Task description :: Go to the line below containing "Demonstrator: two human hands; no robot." and print exactly from there through the line containing "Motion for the", both included. Print nothing else.

--- Recorded information ---

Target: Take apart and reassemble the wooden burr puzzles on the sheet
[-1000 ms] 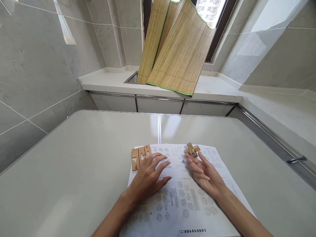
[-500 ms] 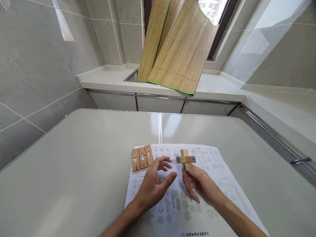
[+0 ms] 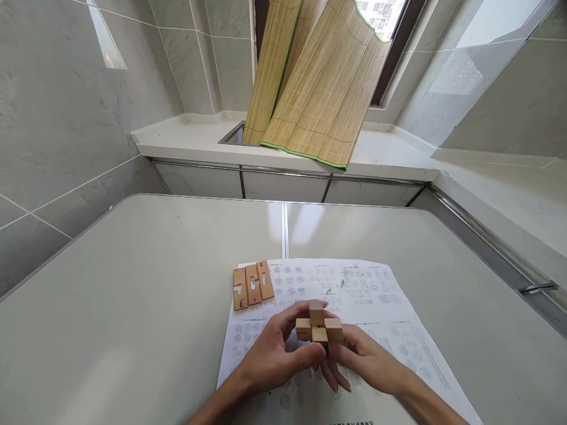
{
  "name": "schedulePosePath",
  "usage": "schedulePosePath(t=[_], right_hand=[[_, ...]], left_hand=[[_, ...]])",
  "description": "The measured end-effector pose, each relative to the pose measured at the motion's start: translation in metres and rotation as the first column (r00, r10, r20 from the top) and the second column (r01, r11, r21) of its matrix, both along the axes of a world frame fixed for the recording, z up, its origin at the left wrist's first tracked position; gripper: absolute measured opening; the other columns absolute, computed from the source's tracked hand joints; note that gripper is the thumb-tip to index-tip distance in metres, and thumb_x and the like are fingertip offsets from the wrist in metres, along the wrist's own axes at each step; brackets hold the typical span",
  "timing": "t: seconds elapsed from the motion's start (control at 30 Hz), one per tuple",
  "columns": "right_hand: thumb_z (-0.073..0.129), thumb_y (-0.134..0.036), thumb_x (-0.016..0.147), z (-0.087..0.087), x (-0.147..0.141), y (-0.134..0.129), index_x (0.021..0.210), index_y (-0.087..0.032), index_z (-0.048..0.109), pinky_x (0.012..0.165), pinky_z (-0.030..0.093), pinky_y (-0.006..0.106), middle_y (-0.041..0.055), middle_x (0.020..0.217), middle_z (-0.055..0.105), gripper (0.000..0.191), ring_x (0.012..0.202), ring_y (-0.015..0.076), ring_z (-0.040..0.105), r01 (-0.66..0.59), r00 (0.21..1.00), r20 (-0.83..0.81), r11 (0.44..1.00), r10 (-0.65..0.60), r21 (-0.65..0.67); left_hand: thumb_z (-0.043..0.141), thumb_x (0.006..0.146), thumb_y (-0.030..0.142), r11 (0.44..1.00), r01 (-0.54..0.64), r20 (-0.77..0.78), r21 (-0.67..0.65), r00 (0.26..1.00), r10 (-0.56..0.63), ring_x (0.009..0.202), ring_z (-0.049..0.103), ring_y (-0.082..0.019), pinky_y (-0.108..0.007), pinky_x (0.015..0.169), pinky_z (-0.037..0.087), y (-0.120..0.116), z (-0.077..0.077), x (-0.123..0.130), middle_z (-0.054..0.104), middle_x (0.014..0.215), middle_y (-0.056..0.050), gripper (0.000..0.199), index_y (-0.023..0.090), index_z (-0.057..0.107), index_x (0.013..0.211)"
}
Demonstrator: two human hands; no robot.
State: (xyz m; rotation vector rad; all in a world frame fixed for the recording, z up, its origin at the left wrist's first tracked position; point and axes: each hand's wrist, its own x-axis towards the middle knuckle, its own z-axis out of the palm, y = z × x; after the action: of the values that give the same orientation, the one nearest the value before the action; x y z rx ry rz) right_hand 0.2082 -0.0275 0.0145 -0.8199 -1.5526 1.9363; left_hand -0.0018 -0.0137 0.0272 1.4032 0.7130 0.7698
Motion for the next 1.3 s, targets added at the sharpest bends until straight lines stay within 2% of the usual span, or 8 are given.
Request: schedulePosePath(t=[0.13, 0.3, 0.43, 0.6, 0.77, 0.9, 1.03, 1.3], right_hand=[[0.059, -0.062, 0.1, -0.004, 0.003, 0.001, 0.071, -0.021, 0.061, 0.053, 0.044, 0.025, -0.0013, 0.06, 0.059, 0.051, 0.051, 0.0125, 0.053, 0.026, 0.999, 0.044, 1.0, -0.026, 0.011], [0.06, -0.054, 0.101, -0.009, 0.004, -0.001, 0.066, -0.02, 0.059, 0.054, 0.041, 0.025, -0.0023, 0.057, 0.055, 0.048, 0.052, 0.0125, 0.05, 0.09, 0.993, 0.069, 0.995, -0.094, 0.052], [0.064, -0.043, 0.1, -0.009, 0.004, -0.002, 0.077, -0.02, 0.063, 0.054, 0.04, 0.025, -0.0035, 0.06, 0.055, 0.032, 0.054, 0.0128, 0.05, 0.168, 0.983, 0.069, 0.985, -0.17, 0.041], [0.067, -0.035, 0.099, -0.008, 0.004, 0.0, 0.096, -0.022, 0.065, 0.058, 0.043, 0.025, -0.0038, 0.068, 0.059, 0.014, 0.06, 0.0139, 0.055, 0.311, 0.942, 0.098, 0.945, -0.32, 0.098], [0.068, -0.043, 0.101, -0.011, 0.005, 0.0, 0.097, -0.023, 0.062, 0.058, 0.043, 0.025, -0.0023, 0.07, 0.064, 0.022, 0.061, 0.0143, 0.059, 0.338, 0.936, 0.068, 0.936, -0.345, 0.099], [0.066, -0.048, 0.103, -0.01, 0.006, -0.001, 0.106, -0.022, 0.063, 0.056, 0.04, 0.025, -0.0023, 0.066, 0.064, 0.027, 0.059, 0.0143, 0.057, 0.318, 0.944, 0.058, 0.943, -0.324, 0.098], [0.065, -0.051, 0.103, -0.01, 0.01, 0.001, 0.117, -0.021, 0.064, 0.056, 0.04, 0.027, -0.0028, 0.061, 0.064, 0.033, 0.055, 0.0141, 0.054, 0.324, 0.94, 0.07, 0.938, -0.333, 0.122], [0.064, -0.049, 0.104, -0.012, 0.013, 0.004, 0.119, -0.021, 0.066, 0.056, 0.041, 0.027, -0.0026, 0.061, 0.066, 0.032, 0.055, 0.0147, 0.057, 0.333, 0.934, 0.079, 0.929, -0.349, 0.161]], left_hand=[[0.076, 0.08, 0.023, 0.999, 0.004, 0.01, 0.038, 1.0, -0.005, 0.13, 0.065, -0.034, -0.051, 0.111, 0.053, -0.002, 0.002, 0.001, 0.073, 0.136, -0.006, 0.056, 0.03, 0.066, 0.135], [0.082, 0.076, 0.023, 0.996, -0.04, -0.018, 0.084, 0.999, 0.041, 0.128, 0.066, -0.033, -0.052, 0.114, 0.051, -0.003, 0.0, 0.002, 0.072, 0.137, -0.006, 0.065, 0.032, 0.065, 0.138], [0.087, 0.077, 0.03, 0.988, -0.07, -0.044, 0.134, 0.996, 0.077, 0.125, 0.067, -0.033, -0.052, 0.113, 0.05, -0.003, -0.001, 0.0, 0.073, 0.132, -0.005, 0.065, 0.033, 0.064, 0.137], [0.093, 0.075, 0.031, 0.946, -0.137, -0.125, 0.292, 0.976, 0.179, 0.126, 0.067, -0.031, -0.046, 0.112, 0.051, -0.003, -0.002, 0.001, 0.072, 0.133, -0.004, 0.071, 0.033, 0.06, 0.138], [0.09, 0.078, 0.024, 0.922, -0.162, -0.058, 0.352, 0.979, 0.194, 0.131, 0.064, -0.029, -0.045, 0.118, 0.047, -0.003, -0.004, 0.004, 0.068, 0.14, -0.006, 0.081, 0.031, 0.047, 0.147], [0.088, 0.078, 0.019, 0.915, -0.172, -0.059, 0.365, 0.977, 0.207, 0.132, 0.063, -0.028, -0.043, 0.118, 0.046, -0.003, -0.004, 0.004, 0.068, 0.141, -0.005, 0.075, 0.031, 0.051, 0.142], [0.085, 0.078, 0.017, 0.918, -0.189, -0.059, 0.349, 0.973, 0.223, 0.131, 0.064, -0.026, -0.041, 0.115, 0.048, -0.002, -0.002, 0.004, 0.068, 0.141, -0.005, 0.072, 0.031, 0.052, 0.141], [0.085, 0.079, 0.021, 0.949, -0.16, -0.126, 0.271, 0.972, 0.199, 0.133, 0.063, -0.028, -0.044, 0.117, 0.046, 0.001, -0.003, 0.002, 0.069, 0.142, -0.007, 0.073, 0.029, 0.048, 0.142]])
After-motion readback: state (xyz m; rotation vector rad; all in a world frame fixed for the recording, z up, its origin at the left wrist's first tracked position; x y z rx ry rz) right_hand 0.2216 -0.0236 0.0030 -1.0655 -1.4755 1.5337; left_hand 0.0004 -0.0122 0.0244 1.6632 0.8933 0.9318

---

Output of the task ::
Demonstrator: two human hands; no robot.
State: (xyz m; rotation vector rad; all in a world frame fixed for the recording, z up, its origin at the left wrist's first tracked position; point and axes: each hand's wrist, its own x-axis towards the middle knuckle, its own z-axis out of the palm, y = z × x; after the action: of the values that give the same orientation, the one nearest the value before the action; x y z rx ry rz) right_hand 0.2082 -0.0275 0.0145 -0.8199 -1.5526 1.9363; left_hand -0.0018 -0.0137 0.0272 1.4032 0.7130 0.7698
Motion for the next 1.3 s, targets added at the sharpest bends until straight lines stay within 2% of the usual span, or 8 are given.

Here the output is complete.